The premise, which doesn’t do the film justice when reduced to printed words, finds Craig on the other side of the marionette and emotional strings when he begins work as a filing clerk for LesterCorp., located in a seemingly routine Manhattan office building, except for being stuck in the cramped half-floor between the seventh and eighth stops on the elevator (bring your crowbar). It’s a Twilight Zone world filled with the batty perhaps secretive, 105-year-old (and still horny) Dr. Lester (Orson Bean) and his ditsy, hearing-impaired receptionist Floris (Mary Kay Place). When a folder drops behind a filing cabinet in the Deep Storage room, Craig discovers a small doorway with a glass knob. It’s big enough for a white rabbit, but there’s none (visible) pulling him in, yet he enters and finds himself inside you know who, reading the morning paper and munching on toast, an observer for a quarter hour before being dumped, damp as a mop, in a ditch on the side of the New Jersey Turnpike. This fascinating portal offers Craig a chance to seduce fellow worker Maxine (Catherine Keener), but she’s more interested in the commercial aspects of this surrealistic window, offering $200 tickets to all takers for their 15 minutes of fame, advertising the excursion with the come on “Ever want to be someone else?”
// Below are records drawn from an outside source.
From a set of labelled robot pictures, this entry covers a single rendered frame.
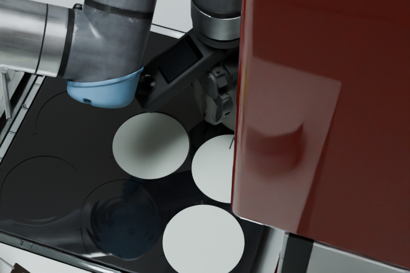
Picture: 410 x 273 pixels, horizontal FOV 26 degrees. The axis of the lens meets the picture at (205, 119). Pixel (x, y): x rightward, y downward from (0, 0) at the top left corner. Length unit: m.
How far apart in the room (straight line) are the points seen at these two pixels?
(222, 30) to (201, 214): 0.26
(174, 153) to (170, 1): 0.33
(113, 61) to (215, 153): 0.27
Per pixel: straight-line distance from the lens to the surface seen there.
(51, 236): 1.11
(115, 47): 0.93
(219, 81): 1.03
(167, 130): 1.17
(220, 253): 1.09
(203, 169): 1.14
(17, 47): 0.92
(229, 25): 0.95
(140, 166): 1.14
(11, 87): 1.27
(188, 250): 1.09
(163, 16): 1.38
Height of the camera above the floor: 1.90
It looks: 58 degrees down
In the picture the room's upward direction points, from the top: straight up
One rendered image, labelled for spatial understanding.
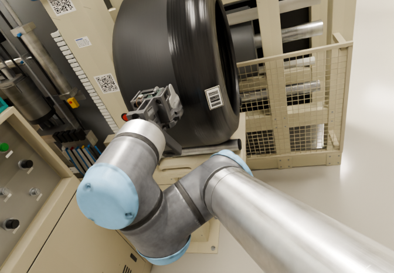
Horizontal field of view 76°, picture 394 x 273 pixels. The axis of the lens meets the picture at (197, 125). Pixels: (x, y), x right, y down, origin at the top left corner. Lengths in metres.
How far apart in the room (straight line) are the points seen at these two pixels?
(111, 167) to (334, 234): 0.27
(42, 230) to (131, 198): 0.80
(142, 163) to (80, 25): 0.62
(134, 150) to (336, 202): 1.61
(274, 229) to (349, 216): 1.58
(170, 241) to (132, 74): 0.44
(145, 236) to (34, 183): 0.79
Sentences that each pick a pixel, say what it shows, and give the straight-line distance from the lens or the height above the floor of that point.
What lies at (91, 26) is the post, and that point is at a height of 1.42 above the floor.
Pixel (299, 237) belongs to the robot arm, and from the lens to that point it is 0.25.
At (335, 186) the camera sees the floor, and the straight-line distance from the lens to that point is 1.95.
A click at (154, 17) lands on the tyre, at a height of 1.41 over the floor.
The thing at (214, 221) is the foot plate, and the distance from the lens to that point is 1.84.
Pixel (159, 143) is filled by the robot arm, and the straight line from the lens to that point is 0.45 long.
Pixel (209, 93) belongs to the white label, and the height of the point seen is 1.22.
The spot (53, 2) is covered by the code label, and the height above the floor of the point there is 1.51.
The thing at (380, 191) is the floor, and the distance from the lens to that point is 1.98.
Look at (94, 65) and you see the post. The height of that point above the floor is 1.29.
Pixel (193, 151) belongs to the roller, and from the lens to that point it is 0.98.
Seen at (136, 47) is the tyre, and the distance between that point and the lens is 0.71.
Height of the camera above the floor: 1.56
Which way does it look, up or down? 36 degrees down
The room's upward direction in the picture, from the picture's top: 20 degrees counter-clockwise
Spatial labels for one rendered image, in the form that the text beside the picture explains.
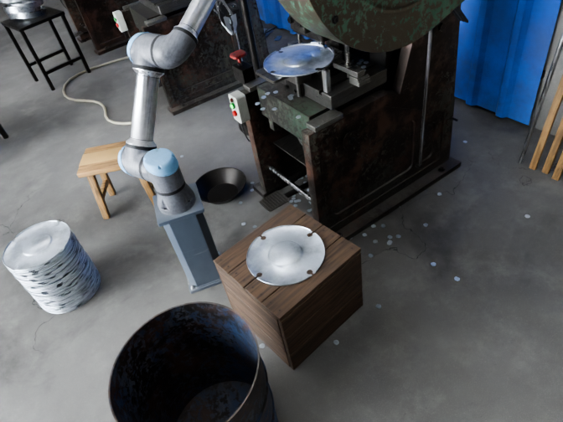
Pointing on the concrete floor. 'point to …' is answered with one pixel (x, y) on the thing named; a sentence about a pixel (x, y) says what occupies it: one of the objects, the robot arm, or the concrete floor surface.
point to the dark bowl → (220, 185)
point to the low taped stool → (96, 156)
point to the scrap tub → (192, 369)
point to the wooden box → (226, 265)
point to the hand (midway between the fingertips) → (233, 32)
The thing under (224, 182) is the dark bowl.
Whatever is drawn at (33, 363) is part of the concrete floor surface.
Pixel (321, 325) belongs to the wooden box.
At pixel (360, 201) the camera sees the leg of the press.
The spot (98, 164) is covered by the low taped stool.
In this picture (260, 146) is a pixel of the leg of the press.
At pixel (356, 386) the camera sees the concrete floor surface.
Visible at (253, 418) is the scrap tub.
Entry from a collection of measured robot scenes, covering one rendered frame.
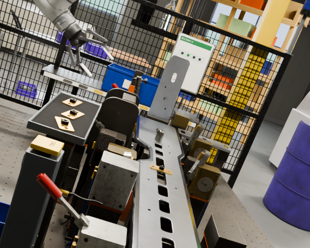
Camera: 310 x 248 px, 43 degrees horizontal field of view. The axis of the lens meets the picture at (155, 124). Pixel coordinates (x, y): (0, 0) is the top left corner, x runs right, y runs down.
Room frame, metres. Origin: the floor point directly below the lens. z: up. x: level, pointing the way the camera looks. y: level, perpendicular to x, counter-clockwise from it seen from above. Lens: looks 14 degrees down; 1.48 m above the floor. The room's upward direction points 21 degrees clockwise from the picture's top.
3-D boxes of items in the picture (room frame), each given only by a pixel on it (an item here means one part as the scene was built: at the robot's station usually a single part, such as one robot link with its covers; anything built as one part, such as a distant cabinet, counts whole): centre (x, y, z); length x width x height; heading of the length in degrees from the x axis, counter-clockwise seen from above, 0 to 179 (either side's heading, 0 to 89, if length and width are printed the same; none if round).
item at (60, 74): (2.19, 0.23, 1.02); 0.90 x 0.22 x 0.03; 97
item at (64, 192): (0.92, 0.11, 1.00); 0.12 x 0.01 x 0.01; 97
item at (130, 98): (1.39, 0.14, 0.95); 0.18 x 0.13 x 0.49; 7
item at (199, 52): (2.34, -0.06, 1.30); 0.23 x 0.02 x 0.31; 97
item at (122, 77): (2.19, 0.20, 1.10); 0.30 x 0.17 x 0.13; 91
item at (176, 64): (2.04, 0.00, 1.17); 0.12 x 0.01 x 0.34; 97
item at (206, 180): (1.40, -0.26, 0.87); 0.12 x 0.07 x 0.35; 97
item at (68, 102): (1.15, 0.26, 1.17); 0.08 x 0.04 x 0.01; 176
Of course, it’s not all that simple, as sexual identities and repressed desires begin to unravel, while Craig overstays at the Malkovich Red Roof Inn a little too long (and with a decided Machiavellian slant), pulling strings while hiding out in the actor-turned-master puppeteer’s head. The film takes a decidedly bleak turn as it nears its conclusion, with anxious intrigue and plot twists around every corner. It’s all devilish and delicious in its own goofy way.

There are millions of dark laughs here, none hurled at you like a custard pie. They’re served up over easy, like the LesterCorp orientation video, a spoof of those badly-acted industrial films, a mockumentary delving into the history of the shortness-obsessed company. Or a running gag, starting with a confused cab driver insisting he liked Malkovich portraying a jewel thief, despite the actor’s insistence that he never played such a character. There’s also evidence of a Maxine action figure (send me one!). But, oh, when J.M. takes matters into his own head, that’s one of the most imaginative cinematic conundrums you’re ever likely to see, outside of an episode of Star Trek.

The cast couldn’t be better in evoking the madness found here, and they jump into this revisionist Coen/Gilliam world with earnest, deadpan glee, particularly Cusack as the frazzled, long-haired second banana puppet meister. As Craig, he’s a genius in his own mind, stuck in neutral, be it his profession or his life, screaming for recognition and relief. Diaz dumps her gorgeous façade for an unrecognizable, greasy lunatic spin. Keener shines as the lust object for Craig, Lotte, and Malkovich. I’ve admired her ever since Tom DiCillo’s Living in Oblivion, another well-scripted effort. Of course John Malkovich’s expedition into self-parody will further cap a career already filled with success. Mary Kay Place and Orson Bean rise to the occasion with offbeat interpretations, while Charlie Sheen pops up as himself, a confidant to Malkovich concerned about his sexual underpinnings, innocuously wondering if John might be interested in “hot lesbian witches,” a throwaway thought that might be closer in truth to the film’s insane reality than you think. Sean Penn and Brad Pitt get a few seconds of screen time too, joining in on the fun.

Technical kudos to frequent Jones collaborators K.K. Barrett for simple, effective production design, and director of photography Lance Acord for capturing the mayhem with appropriate gloom. Carter Burwell, a Coen brothers’ alumni, has rearranged the same motifs he used in last year’s Gods and Monsters. It works just as well the second time around.

This is a film YOU MUST SEE TO BELIEVE. Ripley’s, move over!